* [What the exercise asks]: Reproduce exactly the lines of the material beneath, from the line that contains "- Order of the" to the line that contains "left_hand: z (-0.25", both included, and no other lines.

* [Available data]:
▬▬▬

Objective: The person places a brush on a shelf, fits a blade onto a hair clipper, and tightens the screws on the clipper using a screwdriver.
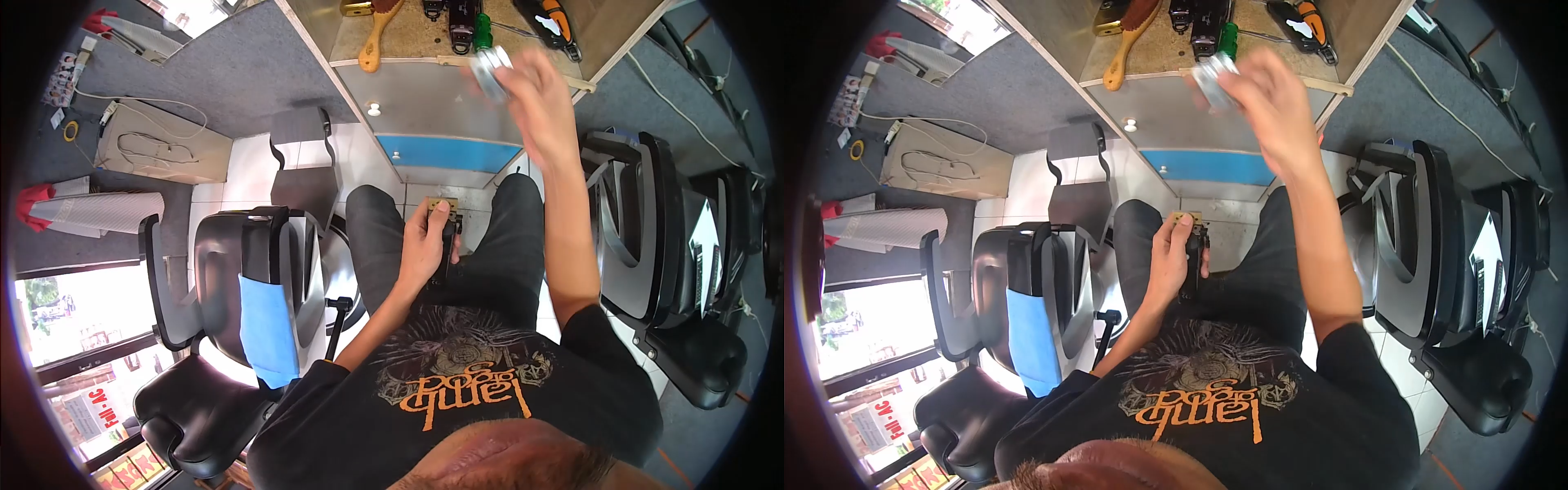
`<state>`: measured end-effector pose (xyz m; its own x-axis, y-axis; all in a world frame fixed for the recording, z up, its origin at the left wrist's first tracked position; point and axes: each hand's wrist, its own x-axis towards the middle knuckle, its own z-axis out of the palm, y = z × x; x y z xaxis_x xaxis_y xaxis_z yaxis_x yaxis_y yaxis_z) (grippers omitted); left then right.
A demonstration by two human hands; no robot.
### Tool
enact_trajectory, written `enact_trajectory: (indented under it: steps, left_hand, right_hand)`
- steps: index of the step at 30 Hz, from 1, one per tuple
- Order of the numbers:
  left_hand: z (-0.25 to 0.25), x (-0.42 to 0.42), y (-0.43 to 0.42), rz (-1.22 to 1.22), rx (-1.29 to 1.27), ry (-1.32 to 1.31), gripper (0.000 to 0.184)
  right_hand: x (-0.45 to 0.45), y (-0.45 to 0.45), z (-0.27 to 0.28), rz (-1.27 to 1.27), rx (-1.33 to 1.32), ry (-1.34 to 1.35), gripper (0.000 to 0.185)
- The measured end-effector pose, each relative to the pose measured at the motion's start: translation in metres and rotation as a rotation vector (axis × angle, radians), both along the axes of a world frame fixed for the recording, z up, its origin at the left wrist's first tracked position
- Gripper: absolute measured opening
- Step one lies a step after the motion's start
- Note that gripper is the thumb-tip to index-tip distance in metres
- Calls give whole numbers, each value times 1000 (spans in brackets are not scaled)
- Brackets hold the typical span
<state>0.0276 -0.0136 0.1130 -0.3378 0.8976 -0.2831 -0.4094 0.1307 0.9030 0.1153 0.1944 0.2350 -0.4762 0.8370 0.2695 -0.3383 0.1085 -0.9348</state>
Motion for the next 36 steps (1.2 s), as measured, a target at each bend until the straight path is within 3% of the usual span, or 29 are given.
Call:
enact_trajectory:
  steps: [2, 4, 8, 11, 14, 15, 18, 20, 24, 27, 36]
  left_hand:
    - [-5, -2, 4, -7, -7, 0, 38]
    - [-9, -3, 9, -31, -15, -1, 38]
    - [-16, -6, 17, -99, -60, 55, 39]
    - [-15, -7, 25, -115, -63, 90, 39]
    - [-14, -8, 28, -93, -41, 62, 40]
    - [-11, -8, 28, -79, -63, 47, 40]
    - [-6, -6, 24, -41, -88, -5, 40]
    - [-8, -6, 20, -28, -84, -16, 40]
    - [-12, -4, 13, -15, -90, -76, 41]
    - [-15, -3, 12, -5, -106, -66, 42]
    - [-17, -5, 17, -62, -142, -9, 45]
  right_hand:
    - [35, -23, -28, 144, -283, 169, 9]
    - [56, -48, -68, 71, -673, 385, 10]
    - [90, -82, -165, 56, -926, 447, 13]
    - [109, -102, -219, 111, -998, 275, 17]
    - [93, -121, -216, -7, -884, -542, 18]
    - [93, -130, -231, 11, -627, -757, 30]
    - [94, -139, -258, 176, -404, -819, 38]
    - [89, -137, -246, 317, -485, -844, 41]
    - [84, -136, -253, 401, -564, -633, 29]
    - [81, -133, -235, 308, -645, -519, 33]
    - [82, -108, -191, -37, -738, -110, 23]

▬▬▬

* [Finished exercise]:
- Order of the numbers:
  left_hand: z (-0.25 to 0.25), x (-0.42 to 0.42), y (-0.43 to 0.42), rz (-1.22 to 1.22), rx (-1.29 to 1.27), ry (-1.32 to 1.31), gripper (0.000 to 0.184)

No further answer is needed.